Le 9 décembre 2019, la justice roumaine se prononce dans un jugement en première instance : plusieurs responsables politiques et entrepreneurs sont poursuivis pour des actes de corruption et de négligence. Et parmi eux, Cristian Popescu Piedone, le maire du IVe arrondissement de Bucarest, condamné à huit ans et demi d’emprisonnement pour avoir autorisé le fonctionnement du club en dépit des défaillances de sécurité constatées lors de son ouverture. Déjà mis en examen pour actes de corruption par la DNA le 5 juin 2015, le Premier ministre Victor Ponta démissionne cinq mois plus tard à cause de la colère des manifestants, et entraîne le gouvernement dans sa chute. La population roumaine tance également le président roumain Klaus Iohannis pour sa gestion de l’événement, et lui demande des comptes sur son inaction face à la recrudescence de la corruption au sein de son administration. Hôpitaux en ruine, équipements vétustes... L’incendie du club Colectiv a mis en lumière un scandale sanitaire qui fait écho cinq ans plus tard en pleine crise sanitaire.

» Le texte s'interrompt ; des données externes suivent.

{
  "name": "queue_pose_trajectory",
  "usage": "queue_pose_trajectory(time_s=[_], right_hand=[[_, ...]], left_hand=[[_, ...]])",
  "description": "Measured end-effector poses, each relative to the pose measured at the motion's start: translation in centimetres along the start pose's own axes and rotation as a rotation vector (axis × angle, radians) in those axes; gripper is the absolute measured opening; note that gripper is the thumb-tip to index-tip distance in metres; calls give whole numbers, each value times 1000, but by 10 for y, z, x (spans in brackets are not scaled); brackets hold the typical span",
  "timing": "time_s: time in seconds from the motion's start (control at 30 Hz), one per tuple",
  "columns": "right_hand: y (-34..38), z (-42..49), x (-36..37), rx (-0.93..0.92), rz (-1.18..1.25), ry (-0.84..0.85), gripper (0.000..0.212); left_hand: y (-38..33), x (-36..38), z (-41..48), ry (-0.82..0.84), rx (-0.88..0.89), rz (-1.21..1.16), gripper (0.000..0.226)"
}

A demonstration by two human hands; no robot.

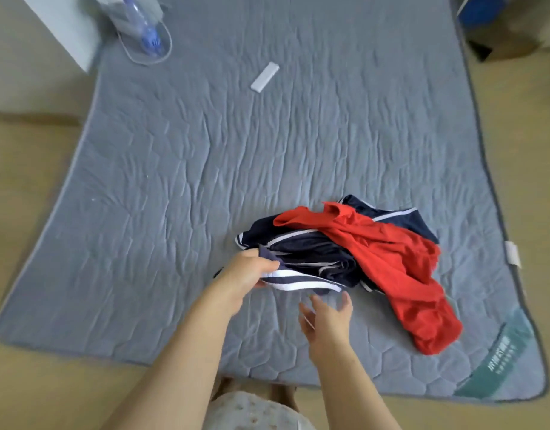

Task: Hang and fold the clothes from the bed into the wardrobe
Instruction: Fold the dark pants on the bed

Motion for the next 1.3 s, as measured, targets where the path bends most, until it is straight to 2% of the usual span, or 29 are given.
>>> queue_pose_trajectory(time_s=[0.1,0.17,0.2,0.3,0.37,0.47,0.53,0.63,0.7,0.77,0.83,0.87,0.93,1.0,1.07,1.2,1.3], right_hand=[[36,-38,4,-190,-125,129,75],[49,-63,11,-260,-220,218,67],[55,-76,15,-294,-251,253,58],[80,-116,28,-477,-310,265,8],[106,-139,39,-585,-263,250,21],[147,-178,47,-709,-144,216,26],[168,-204,50,-714,-2,286,22],[188,-247,53,-696,167,417,20],[204,-281,56,-709,263,499,22],[219,-316,57,-742,360,587,24],[228,-347,55,-757,467,694,27],[231,-358,53,-747,529,758,32],[234,-372,51,-758,605,859,42],[233,-374,53,-805,571,888,34],[229,-359,59,-850,424,844,21],[205,-286,69,-880,-66,579,34],[176,-249,70,-864,-228,527,25]], left_hand=[[-46,-3,-45,86,101,-108,22],[-79,-5,-75,196,182,-193,20],[-97,-8,-89,245,232,-233,21],[-151,-21,-128,323,407,-313,26],[-178,-31,-150,335,526,-347,33],[-201,-45,-170,343,652,-471,34],[-207,-53,-175,322,722,-519,30],[-202,-58,-172,180,788,-374,30],[-192,-56,-165,63,802,-149,40],[-179,-50,-159,19,802,125,42],[-173,-43,-154,17,812,161,61],[-173,-41,-152,-2,826,123,68],[-177,-38,-151,-89,799,60,60],[-180,-40,-152,-187,664,2,42],[-183,-43,-151,-202,535,-140,36],[-199,-49,-164,-5,365,-572,21],[-216,-54,-177,151,334,-857,17]])
Point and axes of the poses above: each hand's wrist, its own z-axis towards the middle knuckle, its own x-axis out of the palm, y = z × x, the point moved 2 cm from there along z, towards the middle knuckle, and after that the axes turned 5 degrees about -y, right-handed, at the moved point
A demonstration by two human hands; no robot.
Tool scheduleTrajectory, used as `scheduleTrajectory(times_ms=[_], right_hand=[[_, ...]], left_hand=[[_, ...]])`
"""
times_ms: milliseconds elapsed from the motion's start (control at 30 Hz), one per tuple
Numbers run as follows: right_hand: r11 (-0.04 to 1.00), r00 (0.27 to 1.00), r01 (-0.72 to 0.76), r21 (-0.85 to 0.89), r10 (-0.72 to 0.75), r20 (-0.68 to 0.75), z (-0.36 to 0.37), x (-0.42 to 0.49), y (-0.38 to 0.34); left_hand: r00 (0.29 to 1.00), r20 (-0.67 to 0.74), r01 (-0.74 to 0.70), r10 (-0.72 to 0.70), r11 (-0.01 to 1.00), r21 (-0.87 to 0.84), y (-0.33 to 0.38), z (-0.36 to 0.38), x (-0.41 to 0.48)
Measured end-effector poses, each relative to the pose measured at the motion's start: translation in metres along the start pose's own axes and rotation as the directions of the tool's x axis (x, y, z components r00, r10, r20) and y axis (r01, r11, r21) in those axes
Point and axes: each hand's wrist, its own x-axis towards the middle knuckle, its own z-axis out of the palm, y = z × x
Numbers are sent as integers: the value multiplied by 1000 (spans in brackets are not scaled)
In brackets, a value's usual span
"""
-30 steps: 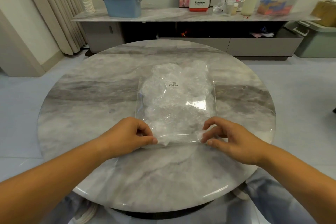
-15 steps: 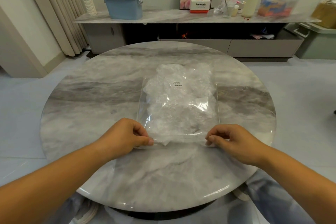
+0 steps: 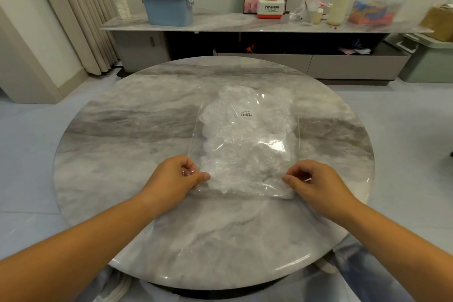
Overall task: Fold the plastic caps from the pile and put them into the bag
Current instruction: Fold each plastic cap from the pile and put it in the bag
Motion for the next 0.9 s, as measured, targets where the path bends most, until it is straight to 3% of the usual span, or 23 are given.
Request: scheduleTrajectory(times_ms=[267, 533, 767, 833, 900], right_hand=[[985, 997, -81, -150, 78, -26, 6, -1, -4], [972, 986, -165, -165, 166, -9, 13, 0, -7], [958, 969, -246, -149, 239, -64, 7, 5, -5], [942, 957, -288, -170, 278, -81, 6, 7, -4], [922, 942, -334, -197, 323, -89, 5, 10, -3]], left_hand=[[990, -35, -121, 139, 941, 317, 3, 2, -4], [999, -2, -35, 47, 776, 630, 3, 6, -1], [1000, -9, 5, 3, 678, 735, 3, 6, 6], [994, -71, 2, 77, 666, 746, 3, 6, 5], [926, -85, -193, 368, 654, 731, -2, 11, 4]])
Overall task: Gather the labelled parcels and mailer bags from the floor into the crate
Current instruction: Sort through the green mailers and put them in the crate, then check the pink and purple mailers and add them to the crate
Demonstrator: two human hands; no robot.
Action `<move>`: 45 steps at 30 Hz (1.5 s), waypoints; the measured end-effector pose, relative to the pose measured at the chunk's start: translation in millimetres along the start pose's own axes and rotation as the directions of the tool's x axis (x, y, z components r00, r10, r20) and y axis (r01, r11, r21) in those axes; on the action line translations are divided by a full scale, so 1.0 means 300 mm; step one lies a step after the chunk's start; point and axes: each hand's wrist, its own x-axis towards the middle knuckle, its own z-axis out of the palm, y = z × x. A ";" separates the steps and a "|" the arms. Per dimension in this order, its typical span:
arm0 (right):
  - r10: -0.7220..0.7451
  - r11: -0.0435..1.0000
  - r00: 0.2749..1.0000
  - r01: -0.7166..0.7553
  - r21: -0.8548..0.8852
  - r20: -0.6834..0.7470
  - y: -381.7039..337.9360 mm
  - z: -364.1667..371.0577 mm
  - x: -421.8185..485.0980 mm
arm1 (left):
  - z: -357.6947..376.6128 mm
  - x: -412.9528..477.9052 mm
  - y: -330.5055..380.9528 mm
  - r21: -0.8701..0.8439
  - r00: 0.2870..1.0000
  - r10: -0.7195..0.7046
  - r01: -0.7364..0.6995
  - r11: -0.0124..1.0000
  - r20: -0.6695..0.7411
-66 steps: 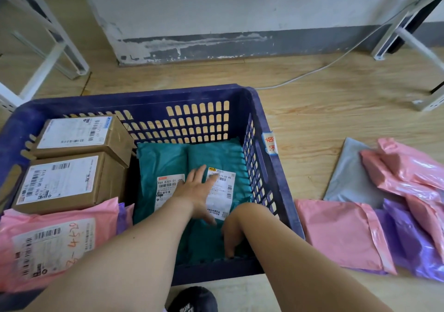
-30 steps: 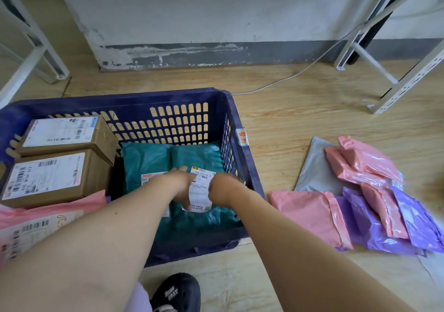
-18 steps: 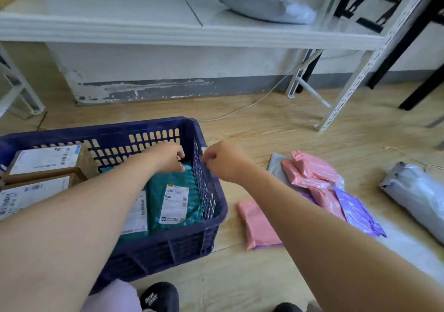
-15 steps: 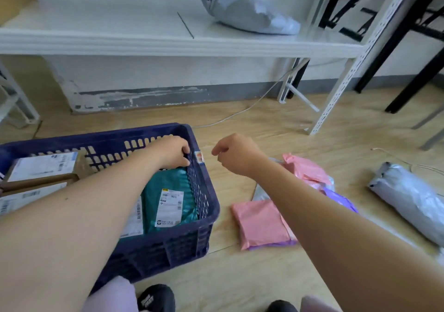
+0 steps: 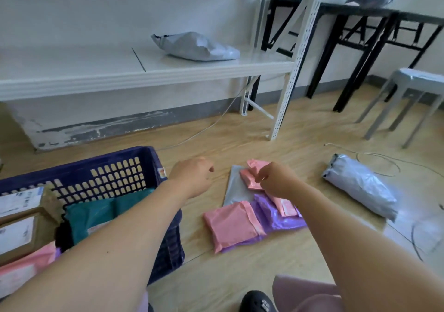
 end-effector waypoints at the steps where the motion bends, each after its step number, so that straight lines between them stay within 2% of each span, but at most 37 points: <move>1: 0.019 1.000 1.000 -0.019 -0.005 0.002 0.032 -0.007 -0.008 | 0.004 0.005 0.019 0.027 1.000 0.014 -0.014 1.000 0.000; 5: 0.091 0.996 0.996 -0.091 -0.025 0.017 0.145 0.000 -0.012 | 0.038 0.040 0.083 0.100 0.997 0.072 -0.073 0.992 0.012; 12: 0.150 0.988 0.988 -0.151 0.031 0.040 0.281 0.061 0.035 | 0.192 0.124 0.152 0.170 0.980 0.111 -0.139 0.976 0.162; 14: 0.199 0.975 0.978 -0.203 0.085 0.054 0.327 0.084 0.068 | 0.279 0.180 0.178 0.179 0.976 0.110 -0.144 0.973 0.187; 17: 0.267 0.939 0.962 -0.274 0.206 0.064 0.352 0.139 0.084 | 0.371 0.220 0.203 0.138 0.983 0.106 -0.127 0.982 0.150; 20: 0.332 0.874 0.939 -0.343 0.346 0.091 0.382 0.277 0.131 | 0.481 0.267 0.235 0.031 0.979 0.081 -0.088 0.996 0.185; 22: 0.400 0.769 0.910 -0.398 0.500 0.108 0.406 0.387 0.165 | 0.567 0.288 0.246 0.043 0.971 0.081 -0.093 0.995 0.227; 24: 0.449 0.685 0.883 -0.437 0.584 0.134 0.418 0.478 0.201 | 0.642 0.293 0.230 0.056 0.961 0.071 -0.089 0.994 0.267; 29: 0.481 0.598 0.836 -0.534 0.598 0.265 0.419 0.675 0.302 | 0.783 0.313 0.160 0.079 0.933 0.033 -0.065 0.995 0.358; 37: 0.463 0.432 0.737 -0.673 0.600 0.493 0.401 0.880 0.429 | 0.959 0.361 0.082 0.002 0.870 -0.026 0.029 1.000 0.492; 42: 0.482 0.404 0.735 -0.669 0.624 0.476 0.398 0.935 0.470 | 1.008 0.368 0.050 -0.035 0.824 -0.060 0.097 0.995 0.563; 45: 0.505 0.307 0.706 -0.684 0.661 0.496 0.398 0.925 0.473 | 1.019 0.368 0.037 -0.040 0.820 -0.067 0.108 0.993 0.569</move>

Relents de corruption en temps de pandémie

Dans son dernier rapport 2020 sur l’Indice de perception de la corruption (IPC), Transparency international explique que "la corruption détourne des fonds d’investissement indispensables dans les soins de santé, laissant la communauté sans médecins, ni équipements et médicaments et dans certains cas sans cliniques ni hôpitaux". Dans le cas de la Roumanie, le rapport souligne que "les dépenses de santé du pays sont également inférieures à la moyenne de l’Union européenne". En conséquence, les soignants doivent utiliser du gel hydroalcoolique dilué à l’eau, des patients sous oxygène sont assis sur des chaises ou allongés à même le sol au sein du principal du centre médical spécialisé en maladies infectieuses, et les hôpitaux sont saturés. Mais au-delà du sous-financement, la Roumanie souffre d’un brain drain médical : victimes collatérales des effets délétères de la corruption, médecins et personnels de santé fraîchement diplômés partent en Europe de l’Ouest pour bénéficier de meilleures conditions d’exercice de la profession.

Au-delà du sous-financement, la Roumanie souffre d’un brain drain médical.

De son côté, la DNA n’a cessé d’agir durant la crise sanitaire. En juin 2020, Adrian Ionel, directeur général d’Unifarm, a été placé sous contrôle judiciaire. L’entreprise publique est chargée de ravitailler les hôpitaux et de fournir les équipements nécessaires aux personnels soignants. Selon le communiqué de presse publié par la DNA, le directeur général aurait demandé un pot-de-vin d’un montant de 760 000 euros à une société commerciale turque pour lui attribuer le marché public visant à la fourniture de trois millions de masques chirurgicaux et 250 000 combinaisons de protection à destination du personnel hospitalier. Or, le manque de transparence des dépenses publiques accroît le risque de corruption et mine l’efficacité de la gestion de la crise sanitaire.